You can train deep conv models on Imagenet with AWS EC2. 你也可以使用AWS EC2在Imagenet上训练深度卷积网络.

This is a project for re-implementing and re-training some famous deep vision models on tiny-Imagenet [Introduction] [Download Dataset] with AWS EC2 instances.

Models are implemented by Pytorch. The general training scripts are modified from pytorch/examples, supporting distributed training in single-machine multi-GPU and multi-machine.

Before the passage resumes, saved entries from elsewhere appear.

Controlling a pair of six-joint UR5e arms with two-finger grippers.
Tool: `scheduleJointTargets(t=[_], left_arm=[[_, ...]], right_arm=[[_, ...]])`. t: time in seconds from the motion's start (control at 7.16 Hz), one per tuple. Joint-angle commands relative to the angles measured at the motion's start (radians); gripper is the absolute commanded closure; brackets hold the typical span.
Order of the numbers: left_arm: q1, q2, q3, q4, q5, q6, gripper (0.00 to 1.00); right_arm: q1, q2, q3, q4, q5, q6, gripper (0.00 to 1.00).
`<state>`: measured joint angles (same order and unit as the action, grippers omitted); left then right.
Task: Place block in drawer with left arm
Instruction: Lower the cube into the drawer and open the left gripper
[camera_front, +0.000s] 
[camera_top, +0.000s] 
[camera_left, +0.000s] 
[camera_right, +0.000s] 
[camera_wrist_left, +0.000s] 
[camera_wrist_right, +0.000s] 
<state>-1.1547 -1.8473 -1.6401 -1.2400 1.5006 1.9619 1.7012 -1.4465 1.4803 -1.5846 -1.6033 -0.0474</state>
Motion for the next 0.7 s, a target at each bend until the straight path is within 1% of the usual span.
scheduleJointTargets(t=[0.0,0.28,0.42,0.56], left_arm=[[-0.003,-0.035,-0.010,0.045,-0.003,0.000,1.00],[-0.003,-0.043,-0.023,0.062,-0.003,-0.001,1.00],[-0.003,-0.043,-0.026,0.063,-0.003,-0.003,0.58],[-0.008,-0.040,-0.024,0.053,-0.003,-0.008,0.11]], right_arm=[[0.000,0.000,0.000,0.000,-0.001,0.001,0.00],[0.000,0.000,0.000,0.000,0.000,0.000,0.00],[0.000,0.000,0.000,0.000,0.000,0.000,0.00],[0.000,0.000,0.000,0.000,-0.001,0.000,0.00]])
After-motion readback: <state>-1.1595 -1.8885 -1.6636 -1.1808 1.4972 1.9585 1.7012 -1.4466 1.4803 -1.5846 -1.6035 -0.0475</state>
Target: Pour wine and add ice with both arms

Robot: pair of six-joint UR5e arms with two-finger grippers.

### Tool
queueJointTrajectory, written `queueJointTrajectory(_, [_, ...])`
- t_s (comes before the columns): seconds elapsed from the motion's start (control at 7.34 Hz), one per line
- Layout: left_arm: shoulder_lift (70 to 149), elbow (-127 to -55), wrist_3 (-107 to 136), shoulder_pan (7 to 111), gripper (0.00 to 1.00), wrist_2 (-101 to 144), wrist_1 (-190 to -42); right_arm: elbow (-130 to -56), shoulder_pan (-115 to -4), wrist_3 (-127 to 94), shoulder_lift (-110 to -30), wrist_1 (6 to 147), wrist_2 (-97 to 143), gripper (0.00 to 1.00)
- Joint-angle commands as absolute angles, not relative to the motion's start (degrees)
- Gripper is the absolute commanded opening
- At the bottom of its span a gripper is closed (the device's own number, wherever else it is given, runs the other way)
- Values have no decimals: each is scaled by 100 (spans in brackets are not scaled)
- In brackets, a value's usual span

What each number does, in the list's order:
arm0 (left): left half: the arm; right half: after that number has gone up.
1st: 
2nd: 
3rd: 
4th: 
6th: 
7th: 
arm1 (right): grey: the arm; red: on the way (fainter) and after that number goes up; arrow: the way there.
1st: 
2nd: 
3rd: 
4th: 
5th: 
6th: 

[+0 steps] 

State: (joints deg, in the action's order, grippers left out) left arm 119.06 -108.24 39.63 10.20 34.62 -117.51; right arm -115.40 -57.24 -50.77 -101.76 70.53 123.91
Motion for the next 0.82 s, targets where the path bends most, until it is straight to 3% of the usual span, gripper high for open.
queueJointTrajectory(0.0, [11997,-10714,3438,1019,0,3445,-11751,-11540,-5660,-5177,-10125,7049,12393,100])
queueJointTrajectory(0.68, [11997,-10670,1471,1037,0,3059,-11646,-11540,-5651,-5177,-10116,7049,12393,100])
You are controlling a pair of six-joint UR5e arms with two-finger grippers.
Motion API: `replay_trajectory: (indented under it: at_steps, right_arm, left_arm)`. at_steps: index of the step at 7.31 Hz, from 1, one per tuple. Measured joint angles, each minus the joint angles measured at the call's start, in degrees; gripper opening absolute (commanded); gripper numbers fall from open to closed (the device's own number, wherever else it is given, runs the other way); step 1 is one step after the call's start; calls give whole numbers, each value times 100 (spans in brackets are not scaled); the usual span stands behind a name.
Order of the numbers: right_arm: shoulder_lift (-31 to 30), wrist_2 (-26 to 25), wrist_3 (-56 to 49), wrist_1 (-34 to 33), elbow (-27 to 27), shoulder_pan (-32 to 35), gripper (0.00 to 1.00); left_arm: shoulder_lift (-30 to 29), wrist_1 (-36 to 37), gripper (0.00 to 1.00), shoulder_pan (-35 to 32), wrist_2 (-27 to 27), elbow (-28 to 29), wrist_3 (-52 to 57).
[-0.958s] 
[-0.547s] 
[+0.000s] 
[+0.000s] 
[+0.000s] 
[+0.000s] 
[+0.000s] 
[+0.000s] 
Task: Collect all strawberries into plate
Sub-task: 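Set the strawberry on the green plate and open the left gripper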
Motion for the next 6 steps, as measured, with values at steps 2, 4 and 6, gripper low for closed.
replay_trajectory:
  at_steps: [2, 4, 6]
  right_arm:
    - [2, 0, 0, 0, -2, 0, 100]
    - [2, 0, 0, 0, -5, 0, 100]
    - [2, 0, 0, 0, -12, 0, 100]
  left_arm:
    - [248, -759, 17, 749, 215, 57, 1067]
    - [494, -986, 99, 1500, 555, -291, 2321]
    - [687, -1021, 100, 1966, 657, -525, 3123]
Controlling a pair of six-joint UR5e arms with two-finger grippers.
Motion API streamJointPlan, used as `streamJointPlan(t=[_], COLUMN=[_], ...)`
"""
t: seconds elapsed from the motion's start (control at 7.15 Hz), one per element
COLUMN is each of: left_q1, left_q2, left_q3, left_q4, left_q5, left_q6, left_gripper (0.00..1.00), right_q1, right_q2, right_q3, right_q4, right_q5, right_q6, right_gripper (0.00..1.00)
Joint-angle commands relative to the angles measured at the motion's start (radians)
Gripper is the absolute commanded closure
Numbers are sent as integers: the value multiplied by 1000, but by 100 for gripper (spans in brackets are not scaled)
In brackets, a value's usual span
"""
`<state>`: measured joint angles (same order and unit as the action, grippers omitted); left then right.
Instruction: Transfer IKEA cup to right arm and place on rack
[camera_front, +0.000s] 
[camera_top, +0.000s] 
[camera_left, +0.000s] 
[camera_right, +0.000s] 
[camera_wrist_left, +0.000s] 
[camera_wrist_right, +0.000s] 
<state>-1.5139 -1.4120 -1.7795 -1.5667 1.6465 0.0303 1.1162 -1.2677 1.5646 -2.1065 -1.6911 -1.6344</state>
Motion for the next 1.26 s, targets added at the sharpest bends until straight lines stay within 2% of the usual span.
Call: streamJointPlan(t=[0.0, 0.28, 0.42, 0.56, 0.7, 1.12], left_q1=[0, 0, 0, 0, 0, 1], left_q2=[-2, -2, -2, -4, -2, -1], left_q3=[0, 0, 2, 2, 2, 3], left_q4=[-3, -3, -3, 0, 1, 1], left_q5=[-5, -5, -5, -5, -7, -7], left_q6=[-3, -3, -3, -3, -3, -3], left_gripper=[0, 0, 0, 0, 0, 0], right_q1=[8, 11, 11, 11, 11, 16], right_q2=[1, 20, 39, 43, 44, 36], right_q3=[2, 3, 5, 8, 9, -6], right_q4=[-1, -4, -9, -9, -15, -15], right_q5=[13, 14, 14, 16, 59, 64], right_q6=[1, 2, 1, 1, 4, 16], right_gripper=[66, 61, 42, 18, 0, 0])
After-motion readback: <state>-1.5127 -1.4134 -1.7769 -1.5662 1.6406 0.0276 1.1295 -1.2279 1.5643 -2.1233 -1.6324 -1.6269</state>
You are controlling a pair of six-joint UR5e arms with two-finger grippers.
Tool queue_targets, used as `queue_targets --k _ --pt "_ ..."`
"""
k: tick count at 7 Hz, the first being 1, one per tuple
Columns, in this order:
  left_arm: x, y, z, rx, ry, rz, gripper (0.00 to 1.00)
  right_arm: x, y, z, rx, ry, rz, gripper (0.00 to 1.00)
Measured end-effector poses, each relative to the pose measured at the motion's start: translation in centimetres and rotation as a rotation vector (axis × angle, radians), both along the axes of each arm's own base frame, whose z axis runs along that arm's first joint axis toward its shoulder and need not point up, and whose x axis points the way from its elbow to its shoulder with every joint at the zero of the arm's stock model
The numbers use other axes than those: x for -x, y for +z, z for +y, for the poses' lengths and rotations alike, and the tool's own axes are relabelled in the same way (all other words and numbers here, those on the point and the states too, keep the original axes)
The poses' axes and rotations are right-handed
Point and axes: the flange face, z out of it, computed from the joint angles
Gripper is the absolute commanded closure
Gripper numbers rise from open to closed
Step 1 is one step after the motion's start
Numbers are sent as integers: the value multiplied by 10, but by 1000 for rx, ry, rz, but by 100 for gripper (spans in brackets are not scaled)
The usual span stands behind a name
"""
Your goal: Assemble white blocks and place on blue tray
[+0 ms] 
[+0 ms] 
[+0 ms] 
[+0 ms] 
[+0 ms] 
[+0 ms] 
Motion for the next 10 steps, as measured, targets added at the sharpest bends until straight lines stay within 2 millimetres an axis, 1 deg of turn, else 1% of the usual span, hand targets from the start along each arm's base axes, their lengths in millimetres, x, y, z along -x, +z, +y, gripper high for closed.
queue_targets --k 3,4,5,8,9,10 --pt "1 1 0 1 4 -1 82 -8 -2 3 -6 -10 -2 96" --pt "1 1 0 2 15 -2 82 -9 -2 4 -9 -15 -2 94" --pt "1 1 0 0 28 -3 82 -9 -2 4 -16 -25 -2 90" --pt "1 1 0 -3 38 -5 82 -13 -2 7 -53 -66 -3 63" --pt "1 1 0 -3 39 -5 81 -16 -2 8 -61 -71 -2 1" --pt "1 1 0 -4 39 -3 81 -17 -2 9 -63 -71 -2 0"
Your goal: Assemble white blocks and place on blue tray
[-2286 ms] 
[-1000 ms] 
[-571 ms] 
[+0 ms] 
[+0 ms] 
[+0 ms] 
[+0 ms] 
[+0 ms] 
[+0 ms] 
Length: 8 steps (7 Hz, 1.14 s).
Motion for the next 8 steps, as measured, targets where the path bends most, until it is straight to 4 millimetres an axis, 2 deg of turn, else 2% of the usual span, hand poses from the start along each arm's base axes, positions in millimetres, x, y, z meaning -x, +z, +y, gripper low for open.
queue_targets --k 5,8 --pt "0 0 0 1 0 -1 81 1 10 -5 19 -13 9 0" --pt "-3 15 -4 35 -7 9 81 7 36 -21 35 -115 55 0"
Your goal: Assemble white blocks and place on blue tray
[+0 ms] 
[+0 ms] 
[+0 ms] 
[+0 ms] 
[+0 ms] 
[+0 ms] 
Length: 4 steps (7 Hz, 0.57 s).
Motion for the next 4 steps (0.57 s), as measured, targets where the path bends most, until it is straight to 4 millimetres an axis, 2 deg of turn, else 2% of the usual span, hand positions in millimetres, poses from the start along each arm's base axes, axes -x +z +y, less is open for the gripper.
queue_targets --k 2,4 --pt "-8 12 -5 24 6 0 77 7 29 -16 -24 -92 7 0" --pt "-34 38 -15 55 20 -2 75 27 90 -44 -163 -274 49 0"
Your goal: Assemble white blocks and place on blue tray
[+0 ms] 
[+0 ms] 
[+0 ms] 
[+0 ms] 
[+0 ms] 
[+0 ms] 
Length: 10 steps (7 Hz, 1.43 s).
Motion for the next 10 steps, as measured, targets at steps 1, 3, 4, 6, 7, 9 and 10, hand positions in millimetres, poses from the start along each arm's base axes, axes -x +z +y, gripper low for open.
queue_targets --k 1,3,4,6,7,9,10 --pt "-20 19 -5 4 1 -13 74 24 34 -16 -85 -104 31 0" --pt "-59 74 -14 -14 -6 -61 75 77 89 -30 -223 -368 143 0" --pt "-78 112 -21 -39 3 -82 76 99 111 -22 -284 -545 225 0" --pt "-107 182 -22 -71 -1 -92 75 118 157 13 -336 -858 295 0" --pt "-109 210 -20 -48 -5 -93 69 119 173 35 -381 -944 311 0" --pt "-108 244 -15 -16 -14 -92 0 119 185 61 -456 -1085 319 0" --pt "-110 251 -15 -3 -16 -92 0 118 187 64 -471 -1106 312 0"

I only have a GTX 1650 laptop which is hard to train deep models on big dataset within an accepted time. As a result, I focus on AWS EC2 P3 instances for a complete training with a pre-configured Deep Learning AMI (Ubuntu 18.04) Version 56.0.

That's saying, you can train models with the same/similar GPU-supported EC2 instances and AMI.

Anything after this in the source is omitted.